= James Edward Arnold =

American businessman

James Edward "Jim" Arnold (May 7, 1939 – October 4, 2007) was a prominent American businessman. Arnold was one of Pirelli North America's last presidents and was also the president of Bohn Aluminum and a major consultant to Wicks (a group most famous for its ownership of the Lowe's hardware chain).

== Professional career ==

At the age of seventeen Arnold joined the United States Army; he quickly rose to a position in the Green Berets (a part of the U.S. Special Forces) after service and training in the Army Airborne. Arnold served in the Korean War and part of the Vietnam War before leaving the army.

Following his service in the army, Arnold began work with General Cable in California.
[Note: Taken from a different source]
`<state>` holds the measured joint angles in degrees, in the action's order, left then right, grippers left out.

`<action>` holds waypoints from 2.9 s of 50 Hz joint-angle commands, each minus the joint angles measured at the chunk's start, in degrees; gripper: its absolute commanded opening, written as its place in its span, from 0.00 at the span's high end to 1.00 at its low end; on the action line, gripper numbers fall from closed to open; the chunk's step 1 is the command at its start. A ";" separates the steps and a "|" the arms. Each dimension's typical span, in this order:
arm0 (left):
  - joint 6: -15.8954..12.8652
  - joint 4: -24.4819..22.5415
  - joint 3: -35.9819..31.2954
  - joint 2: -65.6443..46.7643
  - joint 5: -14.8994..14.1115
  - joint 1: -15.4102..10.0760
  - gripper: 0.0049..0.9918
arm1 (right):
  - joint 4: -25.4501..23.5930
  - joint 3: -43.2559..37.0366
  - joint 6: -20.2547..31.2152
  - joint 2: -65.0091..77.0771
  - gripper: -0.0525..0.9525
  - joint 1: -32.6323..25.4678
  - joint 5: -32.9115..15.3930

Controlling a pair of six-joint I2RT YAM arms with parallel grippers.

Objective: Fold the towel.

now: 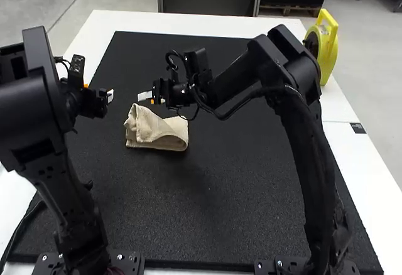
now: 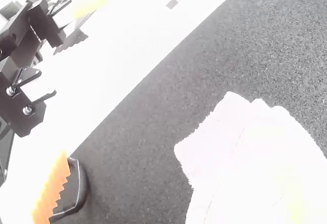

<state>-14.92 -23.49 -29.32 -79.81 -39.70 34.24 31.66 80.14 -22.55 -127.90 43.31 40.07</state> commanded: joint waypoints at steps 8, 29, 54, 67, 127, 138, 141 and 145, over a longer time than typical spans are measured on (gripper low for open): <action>0.42 -1.39 0.67 1.15 -1.34 0.57 0.03 | 0.60 0.28 -0.66 1.95 0.03 -3.14 -0.08; 2.26 -2.44 0.49 4.05 -0.99 -0.75 0.03 | -0.90 -3.59 -1.27 7.84 0.03 -8.42 -0.08; 2.44 -2.35 1.20 4.05 -1.34 -1.54 0.03 | -6.00 -10.88 -1.80 15.66 0.97 -8.07 0.09; 2.52 -2.27 1.28 4.05 -1.43 -1.81 0.03 | -8.02 -14.22 -0.83 16.19 0.97 -6.83 -0.08; 2.88 -2.09 1.99 4.14 -3.45 -0.58 0.03 | -5.82 -7.19 0.48 0.63 0.97 0.99 -0.17; 2.88 -2.09 2.07 4.14 -4.07 0.48 0.03 | -5.82 -4.20 0.40 -2.27 0.97 1.95 -0.17; 2.79 -2.09 2.25 4.14 -4.24 1.09 0.03 | -5.82 -3.06 0.40 -3.15 0.97 2.04 -0.17; 2.52 -2.09 2.51 4.14 -4.51 1.88 0.03 | -5.82 -1.56 0.40 -3.76 0.97 2.04 -0.17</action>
<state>-12.53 -25.17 -27.42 -76.47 -42.70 35.00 25.34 75.85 -22.68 -131.13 44.88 40.05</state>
He advanced within General Cable to its presidency after managing numerous plants. When Pirelli acquired General Cable, Arnold became head of its U.S. cable company. Upon the merger of Pirelli Cable's U.S. division with its Canadian division, Arnold became president and CEO of Pirelli North America, working in South Carolina, Michigan and New York. Arnold retired from his position as head of the company at the age of forty-two.

During his retirement, Arnold became head of Bohn Aluminum and oversaw its sale. After the conclusion of this sale, Arnold acquired and headed a number of companies (including paint and pesticide companies) as he became interested in various businesses. Arnold also worked during his official retirement as a consultant to the Wicks Group, owner of hardware chain Lowe's. In addition Arnold headed the short-lived DDM food company (a shelf-stable foods producer), of South Carolina.

== Personal life ==
Shortly after his birth, Arnold's family moved to Del Rey, California, a small agricultural town in Central California.